*What you need to do*. Quote the records exactly, starting at the first line and stopping after the line with "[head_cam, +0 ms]"; skip the pictures.

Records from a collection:
○ ○ ○ ○ ○ ○ ○

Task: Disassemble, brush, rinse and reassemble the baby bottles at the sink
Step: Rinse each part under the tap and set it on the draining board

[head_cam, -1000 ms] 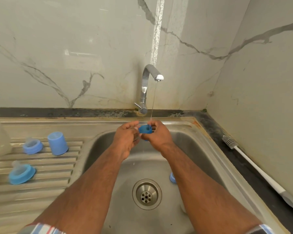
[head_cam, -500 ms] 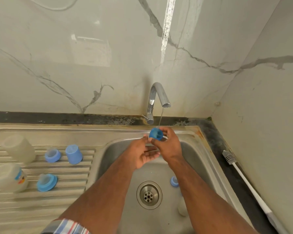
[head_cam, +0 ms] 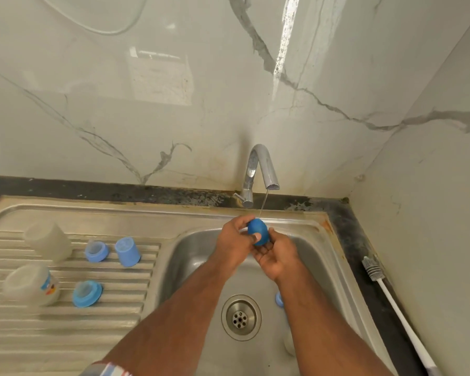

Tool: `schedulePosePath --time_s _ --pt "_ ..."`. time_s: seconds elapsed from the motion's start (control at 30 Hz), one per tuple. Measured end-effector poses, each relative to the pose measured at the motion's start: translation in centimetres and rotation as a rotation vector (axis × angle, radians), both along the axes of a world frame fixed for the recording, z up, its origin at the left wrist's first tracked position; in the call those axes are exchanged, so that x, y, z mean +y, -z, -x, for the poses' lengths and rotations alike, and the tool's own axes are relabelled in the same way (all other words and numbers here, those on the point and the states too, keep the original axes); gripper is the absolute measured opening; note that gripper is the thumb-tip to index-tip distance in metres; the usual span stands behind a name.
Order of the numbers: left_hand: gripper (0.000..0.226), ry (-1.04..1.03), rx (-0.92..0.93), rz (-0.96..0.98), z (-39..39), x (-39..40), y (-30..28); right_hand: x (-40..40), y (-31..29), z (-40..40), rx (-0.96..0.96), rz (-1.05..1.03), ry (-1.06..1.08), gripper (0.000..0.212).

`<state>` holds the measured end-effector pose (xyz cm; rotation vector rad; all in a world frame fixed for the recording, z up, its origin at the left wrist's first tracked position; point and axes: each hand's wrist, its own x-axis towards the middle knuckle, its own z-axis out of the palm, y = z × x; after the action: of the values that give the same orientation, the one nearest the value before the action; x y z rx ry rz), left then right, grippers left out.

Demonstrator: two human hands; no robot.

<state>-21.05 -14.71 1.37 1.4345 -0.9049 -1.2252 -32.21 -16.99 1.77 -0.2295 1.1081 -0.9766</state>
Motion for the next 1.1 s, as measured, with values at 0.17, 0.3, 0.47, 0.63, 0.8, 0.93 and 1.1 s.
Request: schedulePosePath --time_s 0.17,0.3,0.47,0.63,0.8,0.93,1.1 --pt "0.05 -0.019 -0.261 0.063 -0.5 1.3 -0.9 0.0 -0.9 0.0 0.127 0.06 -0.112 0.022" --pt "0.048 -0.091 -0.402 0.067 -1.8 3.2 -2.0 -0.2 -1.8 -1.0 0.498 0.234 -0.294 0.031" --pt "0.054 -0.072 -0.442 0.056 -2.9 4.7 -2.6 0.8 -2.5 -1.3 0.6 0.489 -0.602 0.044" --pt "0.055 0.016 -0.539 0.073 -4.6 6.0 -4.1 1.5 -3.5 -1.9 0.766 0.665 -0.707 0.053" --pt "0.05 0.069 -0.694 0.04 -11.8 11.5 -4.5 5.4 -1.8 -9.2 0.719 0.763 -0.891 0.048" --pt "0.052 0.029 -0.803 -0.183 -16.8 15.9 -3.8 8.8 1.0 -15.7 0.735 0.845 -0.984 0.042" --pt "0.054 0.042 -0.897 -0.317 -18.2 17.7 -3.4 10.8 2.6 -19.1 0.88 0.853 -1.071 0.044"
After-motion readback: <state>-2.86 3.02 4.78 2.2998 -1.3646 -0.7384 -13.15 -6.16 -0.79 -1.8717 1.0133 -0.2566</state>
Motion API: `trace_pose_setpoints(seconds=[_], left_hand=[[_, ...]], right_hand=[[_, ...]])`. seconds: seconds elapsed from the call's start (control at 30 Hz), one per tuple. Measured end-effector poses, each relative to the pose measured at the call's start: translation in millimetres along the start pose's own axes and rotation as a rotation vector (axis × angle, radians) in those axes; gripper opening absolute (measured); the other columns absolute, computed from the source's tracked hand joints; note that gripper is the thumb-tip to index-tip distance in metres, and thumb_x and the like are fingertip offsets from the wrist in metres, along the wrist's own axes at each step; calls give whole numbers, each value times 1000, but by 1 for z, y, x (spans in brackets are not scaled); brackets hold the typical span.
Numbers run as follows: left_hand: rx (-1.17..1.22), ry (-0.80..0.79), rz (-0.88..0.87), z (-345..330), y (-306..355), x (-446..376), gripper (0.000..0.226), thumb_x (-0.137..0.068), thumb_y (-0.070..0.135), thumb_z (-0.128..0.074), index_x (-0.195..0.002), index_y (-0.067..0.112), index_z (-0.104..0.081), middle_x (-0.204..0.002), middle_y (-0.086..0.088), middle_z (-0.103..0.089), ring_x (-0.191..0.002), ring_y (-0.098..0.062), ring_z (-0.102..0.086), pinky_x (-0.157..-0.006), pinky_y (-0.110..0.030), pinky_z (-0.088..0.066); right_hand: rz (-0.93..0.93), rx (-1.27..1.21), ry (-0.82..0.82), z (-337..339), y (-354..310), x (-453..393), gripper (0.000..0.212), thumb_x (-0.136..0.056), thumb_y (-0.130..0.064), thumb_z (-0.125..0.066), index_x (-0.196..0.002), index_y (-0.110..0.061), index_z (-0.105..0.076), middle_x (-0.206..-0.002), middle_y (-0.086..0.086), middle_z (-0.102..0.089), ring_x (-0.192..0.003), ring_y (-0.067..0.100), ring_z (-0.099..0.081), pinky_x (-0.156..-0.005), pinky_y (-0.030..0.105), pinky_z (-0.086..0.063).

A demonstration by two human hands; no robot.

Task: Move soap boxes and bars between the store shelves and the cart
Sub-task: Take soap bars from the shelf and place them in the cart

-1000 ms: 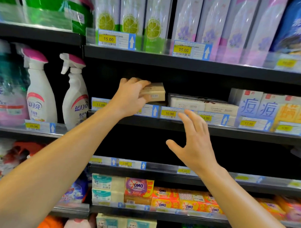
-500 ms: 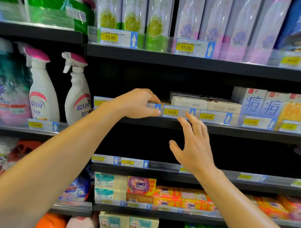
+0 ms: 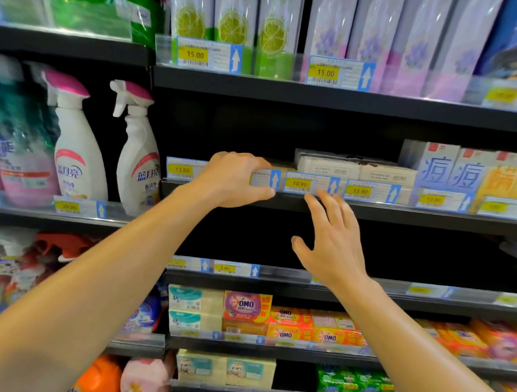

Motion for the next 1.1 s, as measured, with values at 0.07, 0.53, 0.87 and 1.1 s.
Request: trace_pose_setpoints(seconds=[0.07,0.53,0.87,1.1], left_hand=[[-41,44,-4,-1,2,6,64,-89,62,-52,-144,31,-43,-139,4,-54,-127,-20,-48,-114,-45,-26],[68,56,132,-105,31,239,72,-90,53,-57,-152,26,-33,-161,-3,-26,-149,-28,-14,-118,-51,-11],[50,-321,328,-176,19,491,74,-81,58,-44,-148,26,-41,-152,-3,-41,-142,-34,-31,-114,-55,-24],[90,-422,440,-183,-32,613,73,-82,60,-44,-145,23,-46,-152,-9,-42,-141,-39,-34,-111,-57,-32]], right_hand=[[-9,7,-25,3,-3,1,77,-86,-44,-66,-152,-19,-34,-158,5,-31,-148,30,-20,-121,45,-17],[34,-42,-312,26,-73,176,79,-90,-53,-58,-155,-23,-26,-162,3,-23,-151,28,-11,-123,46,-13],[50,-206,-734,-14,-183,366,80,-87,-49,-64,-153,-17,-33,-161,7,-28,-150,34,-16,-122,49,-15],[139,-239,-932,-50,-278,427,82,-89,-51,-60,-156,-20,-24,-163,4,-20,-151,31,-11,-122,46,-10]])
Point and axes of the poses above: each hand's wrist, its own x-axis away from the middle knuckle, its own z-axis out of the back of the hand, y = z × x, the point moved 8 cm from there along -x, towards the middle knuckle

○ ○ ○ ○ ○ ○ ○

*Answer to the problem*.
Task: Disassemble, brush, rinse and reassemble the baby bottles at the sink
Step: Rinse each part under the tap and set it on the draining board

[head_cam, -1000 ms] 
[head_cam, -500 ms] 
[head_cam, +0 ms] 

The answer was given in full.